Images should be left out, and everything else in the listing reproduced exactly.

■ PROVIDED ENTRIES:
======

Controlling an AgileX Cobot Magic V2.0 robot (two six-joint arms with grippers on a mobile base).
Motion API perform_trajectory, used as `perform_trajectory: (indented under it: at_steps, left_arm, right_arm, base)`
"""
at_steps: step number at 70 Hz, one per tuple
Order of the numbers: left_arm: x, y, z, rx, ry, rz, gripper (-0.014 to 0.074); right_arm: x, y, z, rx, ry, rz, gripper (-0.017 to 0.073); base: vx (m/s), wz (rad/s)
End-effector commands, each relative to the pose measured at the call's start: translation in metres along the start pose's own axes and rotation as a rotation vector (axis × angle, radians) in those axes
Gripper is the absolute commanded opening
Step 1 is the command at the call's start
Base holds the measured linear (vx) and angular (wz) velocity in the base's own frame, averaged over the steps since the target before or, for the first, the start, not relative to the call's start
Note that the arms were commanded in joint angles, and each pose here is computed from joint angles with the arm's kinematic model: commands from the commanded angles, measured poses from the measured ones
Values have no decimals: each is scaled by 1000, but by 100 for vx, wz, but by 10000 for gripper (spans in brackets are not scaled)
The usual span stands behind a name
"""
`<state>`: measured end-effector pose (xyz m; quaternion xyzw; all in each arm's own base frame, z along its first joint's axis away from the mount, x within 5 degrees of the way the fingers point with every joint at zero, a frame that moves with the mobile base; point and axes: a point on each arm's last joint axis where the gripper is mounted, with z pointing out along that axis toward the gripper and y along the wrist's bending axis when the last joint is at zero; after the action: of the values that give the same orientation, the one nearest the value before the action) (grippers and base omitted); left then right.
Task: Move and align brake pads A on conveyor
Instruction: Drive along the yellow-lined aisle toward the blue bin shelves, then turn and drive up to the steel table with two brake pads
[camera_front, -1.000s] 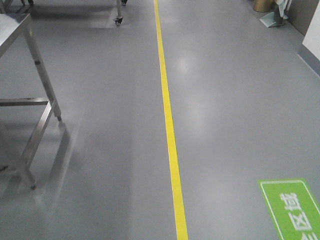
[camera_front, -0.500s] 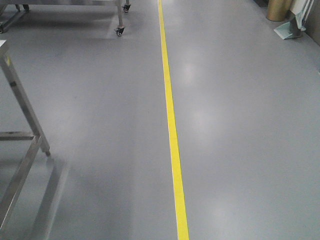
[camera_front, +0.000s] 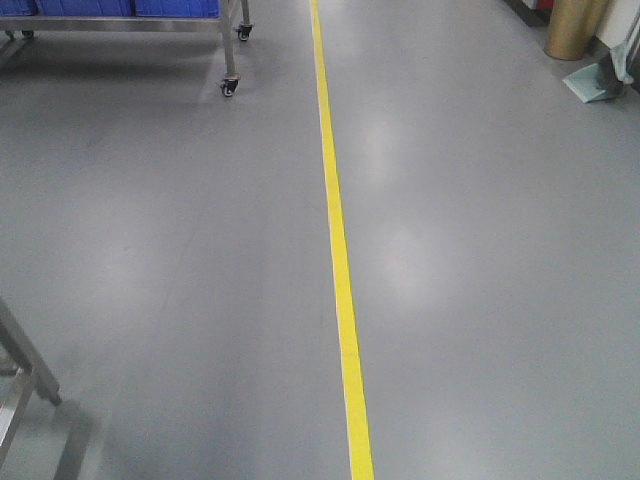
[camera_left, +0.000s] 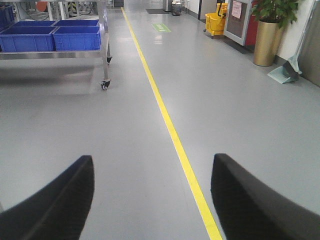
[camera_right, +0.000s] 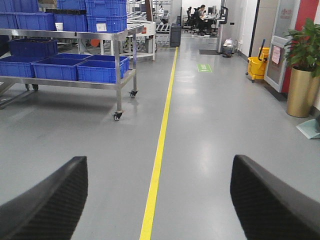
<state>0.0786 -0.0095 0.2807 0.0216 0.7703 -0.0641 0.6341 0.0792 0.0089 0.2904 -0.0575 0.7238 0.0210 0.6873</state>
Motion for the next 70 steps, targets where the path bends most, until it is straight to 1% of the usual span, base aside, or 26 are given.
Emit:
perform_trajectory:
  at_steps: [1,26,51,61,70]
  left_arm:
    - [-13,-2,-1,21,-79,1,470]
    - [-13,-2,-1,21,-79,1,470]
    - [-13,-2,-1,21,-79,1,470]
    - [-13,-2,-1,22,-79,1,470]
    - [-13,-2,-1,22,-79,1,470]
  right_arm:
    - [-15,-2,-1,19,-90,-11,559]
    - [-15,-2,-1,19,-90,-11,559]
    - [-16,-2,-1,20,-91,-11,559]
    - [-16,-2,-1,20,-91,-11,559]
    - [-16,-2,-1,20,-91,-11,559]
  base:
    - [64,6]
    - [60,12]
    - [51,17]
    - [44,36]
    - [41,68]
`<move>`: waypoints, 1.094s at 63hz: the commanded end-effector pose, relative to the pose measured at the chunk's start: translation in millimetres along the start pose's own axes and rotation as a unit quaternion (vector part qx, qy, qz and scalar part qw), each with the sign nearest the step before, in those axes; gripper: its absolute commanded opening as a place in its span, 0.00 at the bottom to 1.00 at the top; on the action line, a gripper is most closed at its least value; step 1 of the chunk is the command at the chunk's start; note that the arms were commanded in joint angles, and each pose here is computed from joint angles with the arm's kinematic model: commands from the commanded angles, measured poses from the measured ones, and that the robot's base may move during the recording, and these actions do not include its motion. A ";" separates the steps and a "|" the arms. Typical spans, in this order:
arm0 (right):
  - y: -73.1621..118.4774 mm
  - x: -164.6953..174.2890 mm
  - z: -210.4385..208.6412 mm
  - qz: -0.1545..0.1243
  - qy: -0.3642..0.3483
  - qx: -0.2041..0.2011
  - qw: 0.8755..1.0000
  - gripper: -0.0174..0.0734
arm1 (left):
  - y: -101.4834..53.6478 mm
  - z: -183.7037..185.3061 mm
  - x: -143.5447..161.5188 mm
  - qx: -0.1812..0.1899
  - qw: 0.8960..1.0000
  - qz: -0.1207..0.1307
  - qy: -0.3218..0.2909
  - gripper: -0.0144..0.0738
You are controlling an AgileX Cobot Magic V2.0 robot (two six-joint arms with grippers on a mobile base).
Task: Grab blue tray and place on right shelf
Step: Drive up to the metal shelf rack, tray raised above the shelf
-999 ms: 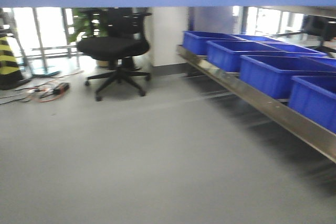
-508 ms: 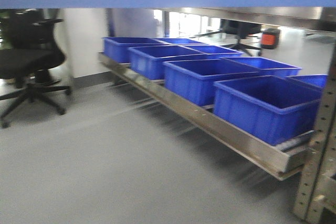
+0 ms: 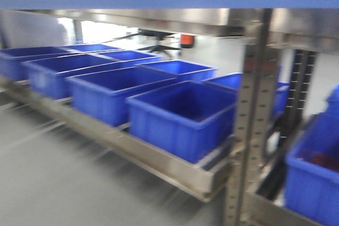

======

■ COMPLETED TASK:
Controlling an AgileX Cobot Magic V2.0 robot (two six-joint arms with grippers on a mobile base).
Motion API perform_trajectory, used as `perform_trajectory: (indented under it: at_steps, left_arm, right_arm, base)`
"""
at_steps: step number at 70 Hz, one per tuple
Order of the numbers: left_arm: x, y, z, rx, ry, rz, gripper (-0.014 to 0.074); right_arm: x, y, z, rx, ry, rz, gripper (-0.017 to 0.073); base: vx (m/s), wz (rad/s)
End-effector commands, each relative to the pose measured at the call's start: translation in metres along the start pose's own axes and rotation as a rotation vector (axis × angle, radians) in those axes
Gripper is the absolute commanded opening
Step 1 is the command at the call's start
Base holds the measured linear (vx) and angular (wz) velocity in the base's own frame, averaged over the steps since the target before or, for the first, the start, not relative to the call's start
Note that the arms were commanded in joint angles, and each pose here is computed from joint angles with the arm's kinematic model: commands from the commanded angles, measured poses from the measured ones
Values have no decimals: each is scaled by 1000, but by 100 for vx, wz, but by 10000 for gripper (spans in brackets are not scaled)
The usual span stands behind a name
"""
`<state>`: measured end-effector pose (xyz m; quaternion xyzw; all in each arm's own base frame, z along its first joint's axis away from the mount, x within 5 degrees of the way the fingers point with every joint at zero, a frame that moves with the mobile base; point and axes: a point on each arm's last joint axis where the gripper is mounted, with z pointing out along that axis toward the gripper and y along the wrist's bending axis when the last joint is at zero; after the action: of the values that give the same orientation, the one nearest the value before the action) (grippers and base omitted); left then right.
Task: Move and align brake pads A on conveyor
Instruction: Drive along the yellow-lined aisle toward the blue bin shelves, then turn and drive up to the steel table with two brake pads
[camera_front, -1.000s] 
[camera_front, -0.500s] 
[camera_front, +0.000s] 
[camera_left, +0.000s] 
[camera_right, +0.000s] 
<state>0.0786 -0.0095 0.2807 0.0216 0.7703 -0.0641 0.6341 0.0792 0.0089 0.2904 -0.0575 0.7238 0.0210 0.6873</state>
Motion for the next 70 steps, targets where the path bends most, until it is straight to 1% of the usual span, base aside, or 26 are given.
Emit:
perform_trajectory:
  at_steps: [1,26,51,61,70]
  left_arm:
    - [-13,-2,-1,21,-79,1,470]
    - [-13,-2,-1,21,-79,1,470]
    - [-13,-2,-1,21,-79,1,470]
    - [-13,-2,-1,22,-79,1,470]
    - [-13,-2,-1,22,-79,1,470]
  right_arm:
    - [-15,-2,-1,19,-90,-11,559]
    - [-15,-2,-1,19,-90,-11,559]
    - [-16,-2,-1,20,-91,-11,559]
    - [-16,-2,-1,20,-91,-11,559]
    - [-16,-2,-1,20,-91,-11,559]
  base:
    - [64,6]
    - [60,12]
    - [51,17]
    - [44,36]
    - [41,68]
`<move>`: waypoints, 1.094s at 63hz: the commanded end-effector pose, relative to the pose measured at the chunk's start: translation in millimetres along the start pose's own axes and rotation as a unit quaternion (vector part qx, qy, qz and scalar part qw), each with the sign nearest the step before, in those axes; gripper: its absolute commanded opening as a place in its span, 0.00 at the bottom to 1.00 at the top; on the action line, a gripper is most closed at its least value; step 1 of the chunk is the command at the chunk's start; note that the arms were commanded in joint angles, and each pose here is computed from joint angles with the arm's kinematic model: commands from the commanded angles, measured poses from the measured ones, and that the robot's base may move during the recording, and these actions do not include its motion. A ";" separates the steps and a "|" the arms. Typical spans, in this order:
arm0 (right):
  - y: -73.1621..118.4774 mm
  - x: -164.6953..174.2890 mm
  - z: -210.4385..208.6412 mm
  - qz: -0.1545..0.1243
  - qy: -0.3642..0.3483
  - qx: -0.2041..0.2011
  - qw: 0.8755..1.0000
  - gripper: -0.0174..0.0734
arm1 (left):
  - y: -101.4834..53.6478 mm
  - z: -183.7037..185.3061 mm
  - x: -143.5447..161.5188 mm
  - qx: -0.1812..0.1899
  - qw: 0.8960..1.0000
  - qz: -0.1207..0.1307
  - qy: -0.3218..0.2909
  - gripper: -0.0144..0.0738
You are controlling an AgileX Cobot Magic V2.0 robot (two six-joint arms with grippers on a mobile base).
Task: Grab blue tray and place on right shelf
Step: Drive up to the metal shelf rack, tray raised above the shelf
-999 ms: 
-508 ms: 
+0 ms: 

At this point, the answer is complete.